[Records from a data source]
:::
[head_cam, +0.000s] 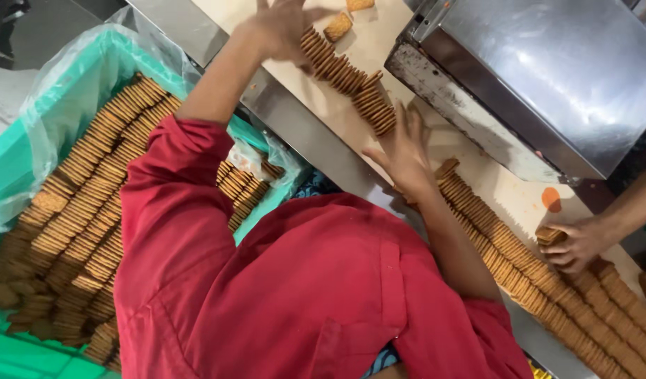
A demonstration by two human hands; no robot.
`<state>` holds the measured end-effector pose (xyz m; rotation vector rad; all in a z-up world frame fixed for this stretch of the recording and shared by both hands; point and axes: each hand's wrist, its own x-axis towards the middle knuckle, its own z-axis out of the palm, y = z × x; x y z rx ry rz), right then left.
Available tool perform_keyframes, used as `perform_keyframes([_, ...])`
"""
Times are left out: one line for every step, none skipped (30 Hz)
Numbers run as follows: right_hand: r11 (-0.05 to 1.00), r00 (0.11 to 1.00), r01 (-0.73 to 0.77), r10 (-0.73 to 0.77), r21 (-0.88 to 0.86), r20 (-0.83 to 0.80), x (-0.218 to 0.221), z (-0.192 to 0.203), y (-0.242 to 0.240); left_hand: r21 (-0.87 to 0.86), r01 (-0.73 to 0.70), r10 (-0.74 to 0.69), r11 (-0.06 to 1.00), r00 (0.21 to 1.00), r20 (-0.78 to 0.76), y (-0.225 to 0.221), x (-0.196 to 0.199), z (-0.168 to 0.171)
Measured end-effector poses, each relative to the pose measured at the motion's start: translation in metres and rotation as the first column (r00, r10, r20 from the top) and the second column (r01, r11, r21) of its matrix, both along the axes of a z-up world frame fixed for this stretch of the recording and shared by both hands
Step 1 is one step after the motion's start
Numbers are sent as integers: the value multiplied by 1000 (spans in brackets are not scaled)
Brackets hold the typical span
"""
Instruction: The person organizes and stacks small rectangular biscuits from a moving conveyor belt into rows, then gathers the stacks and places them into a large bin.
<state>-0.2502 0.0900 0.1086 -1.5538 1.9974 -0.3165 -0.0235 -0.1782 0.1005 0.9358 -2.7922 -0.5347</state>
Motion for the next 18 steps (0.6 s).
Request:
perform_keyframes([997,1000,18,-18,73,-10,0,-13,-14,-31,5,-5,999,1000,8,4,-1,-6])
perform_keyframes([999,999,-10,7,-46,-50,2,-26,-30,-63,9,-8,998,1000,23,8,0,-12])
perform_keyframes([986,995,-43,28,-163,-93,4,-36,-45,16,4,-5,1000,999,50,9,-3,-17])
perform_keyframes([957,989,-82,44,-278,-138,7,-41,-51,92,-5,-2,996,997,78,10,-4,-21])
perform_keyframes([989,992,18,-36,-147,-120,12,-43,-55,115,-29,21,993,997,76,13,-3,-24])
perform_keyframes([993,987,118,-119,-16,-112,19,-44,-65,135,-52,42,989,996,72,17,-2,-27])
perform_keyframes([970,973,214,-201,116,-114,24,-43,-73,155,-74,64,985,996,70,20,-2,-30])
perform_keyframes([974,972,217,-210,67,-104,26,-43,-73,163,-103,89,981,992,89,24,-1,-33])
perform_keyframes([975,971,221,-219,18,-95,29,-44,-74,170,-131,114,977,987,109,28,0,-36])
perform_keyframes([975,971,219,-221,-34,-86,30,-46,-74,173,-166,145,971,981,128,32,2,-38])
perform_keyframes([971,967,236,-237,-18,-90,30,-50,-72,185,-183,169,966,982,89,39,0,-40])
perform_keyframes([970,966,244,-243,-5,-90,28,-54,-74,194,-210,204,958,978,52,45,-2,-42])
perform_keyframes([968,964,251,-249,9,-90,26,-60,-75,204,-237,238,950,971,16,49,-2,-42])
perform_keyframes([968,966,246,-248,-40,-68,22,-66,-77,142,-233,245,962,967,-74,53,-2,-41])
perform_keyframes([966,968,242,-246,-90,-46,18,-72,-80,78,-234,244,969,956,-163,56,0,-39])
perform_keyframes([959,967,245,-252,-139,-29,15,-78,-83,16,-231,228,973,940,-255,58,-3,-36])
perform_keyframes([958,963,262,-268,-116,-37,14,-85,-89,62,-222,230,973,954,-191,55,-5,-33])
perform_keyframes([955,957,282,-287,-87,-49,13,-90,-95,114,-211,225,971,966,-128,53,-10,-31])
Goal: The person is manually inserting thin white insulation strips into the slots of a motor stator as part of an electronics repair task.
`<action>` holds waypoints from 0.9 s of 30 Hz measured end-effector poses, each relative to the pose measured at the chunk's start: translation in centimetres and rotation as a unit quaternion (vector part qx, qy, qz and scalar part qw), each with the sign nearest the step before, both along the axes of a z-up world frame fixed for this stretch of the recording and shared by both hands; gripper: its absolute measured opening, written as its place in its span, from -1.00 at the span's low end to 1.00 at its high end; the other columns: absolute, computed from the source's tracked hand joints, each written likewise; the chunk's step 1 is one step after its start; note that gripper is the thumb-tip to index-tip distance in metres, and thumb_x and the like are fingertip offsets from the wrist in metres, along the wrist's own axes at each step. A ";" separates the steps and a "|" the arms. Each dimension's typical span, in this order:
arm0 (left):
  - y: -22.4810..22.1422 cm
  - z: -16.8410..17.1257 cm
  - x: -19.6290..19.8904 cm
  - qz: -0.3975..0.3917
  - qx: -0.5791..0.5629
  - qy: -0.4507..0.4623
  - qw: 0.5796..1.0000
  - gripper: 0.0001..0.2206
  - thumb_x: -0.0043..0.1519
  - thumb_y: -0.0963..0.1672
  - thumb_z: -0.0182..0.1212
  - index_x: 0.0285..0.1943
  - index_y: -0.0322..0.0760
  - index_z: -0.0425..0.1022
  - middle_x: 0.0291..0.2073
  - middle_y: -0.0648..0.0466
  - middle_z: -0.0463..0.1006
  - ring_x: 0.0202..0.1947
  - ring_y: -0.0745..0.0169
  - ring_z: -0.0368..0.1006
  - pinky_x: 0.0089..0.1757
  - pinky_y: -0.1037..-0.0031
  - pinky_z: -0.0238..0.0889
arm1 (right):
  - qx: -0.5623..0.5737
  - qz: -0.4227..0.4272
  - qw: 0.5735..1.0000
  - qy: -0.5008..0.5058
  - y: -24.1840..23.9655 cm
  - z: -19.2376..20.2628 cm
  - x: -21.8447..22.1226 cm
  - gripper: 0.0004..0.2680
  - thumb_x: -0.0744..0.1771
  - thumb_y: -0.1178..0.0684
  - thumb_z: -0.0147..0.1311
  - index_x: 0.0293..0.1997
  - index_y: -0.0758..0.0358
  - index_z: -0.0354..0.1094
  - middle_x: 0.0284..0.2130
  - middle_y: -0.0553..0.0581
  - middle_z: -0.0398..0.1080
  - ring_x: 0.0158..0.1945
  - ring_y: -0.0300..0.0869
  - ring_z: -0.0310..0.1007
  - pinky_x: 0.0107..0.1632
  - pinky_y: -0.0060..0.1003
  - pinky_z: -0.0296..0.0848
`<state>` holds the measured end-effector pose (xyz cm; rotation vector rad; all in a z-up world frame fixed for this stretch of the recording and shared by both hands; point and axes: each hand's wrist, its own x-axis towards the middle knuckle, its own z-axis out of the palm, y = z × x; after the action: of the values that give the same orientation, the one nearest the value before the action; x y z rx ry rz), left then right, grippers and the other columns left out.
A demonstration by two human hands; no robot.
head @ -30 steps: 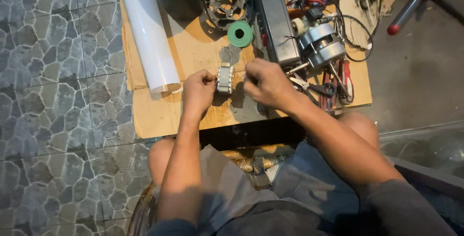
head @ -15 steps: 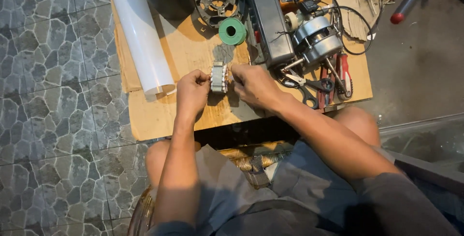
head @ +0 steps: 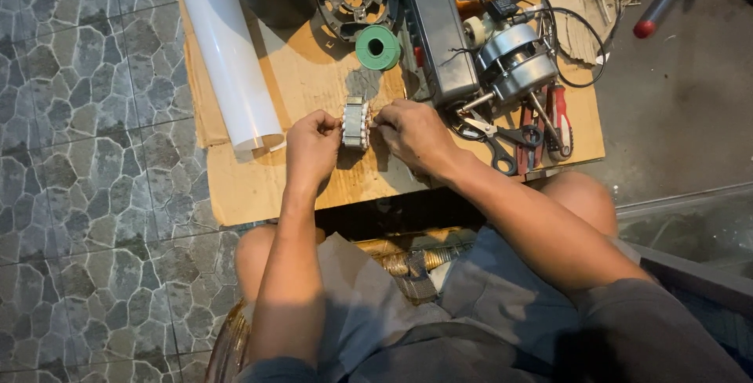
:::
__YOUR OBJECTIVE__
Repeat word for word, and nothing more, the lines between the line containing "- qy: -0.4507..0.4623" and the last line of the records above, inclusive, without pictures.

__RESULT FOR THIS EXERCISE__
  - qy: -0.4507..0.4623
  - qw: 0.5796..1.0000
  - gripper: 0.0001..0.2206
  - thumb_x: -0.0043..0.1519
  - thumb_y: -0.0963..0.1672
  - thumb_z: -0.0182..0.1212
  - index_x: 0.0285..0.1943
  - index_y: -0.0322..0.0760
  - index_z: -0.0425..0.1022
  - middle_x: 0.0291..0.2073
  - middle_y: -0.0648..0.0466
  - middle_z: -0.0463..0.1006
  - ring_x: 0.0202..0.1947
  - ring_y: -0.0745..0.0169
  - ring_z: -0.0368..0.1006
  - pinky_x: 0.0089..0.1757
  - pinky_y: -0.1037..-0.0031
  - pinky_z: -0.0238..0.0889
arm1 (right):
  - qx: -0.5623..0.5737
  - qz: -0.4227..0.4272
  - qw: 0.5735..1.0000
  - qy: -0.5008..0.5058
  - y: -24.1840..23.9655 cm
  - z: -19.2376..20.2628 cm
  - x: -21.8447..22.1226 cm
  - gripper: 0.0004..0.2680
  - thumb_x: -0.0744..0.1771
  - thumb_y: -0.1178..0.0684
  - thumb_z: -0.0147..0.1311
  - index_x: 0.0293..0.1997
  - index_y: -0.0758..0.0358
  - index_z: -0.0354..0.1094
  - middle_x: 0.0284..0.2130
  - middle_y: -0.0553..0.0581
  - middle_z: -0.0398..0.1080
  - ring_x: 0.0158..0.1945
  - ring_y: -0.0300..0.0869
  - ring_z: -0.0310..0.1007
  - pinky_x: 0.0107..0.1632
  - pinky_y: -0.0060..0.1003
  - pinky_z: -0.0296..0.0848
`<state>` holds the measured end-effector pose (xyz cm; rotation vector rad; all in a z-up world frame fixed for this stretch of the recording and shared by both hands; point and axes: each hand's wrist, its own x-axis towards the middle knuckle, its own z-axis out of the palm, y = z × x; after the action: of the values that give the same orientation, the one nearest the value before the action; x y z rx ry rz), left then right, grippers and the other columns left out.
A demonstration by two human hands; no robot.
head @ -30 steps: 
head @ -15 steps: 
head @ +0 steps: 

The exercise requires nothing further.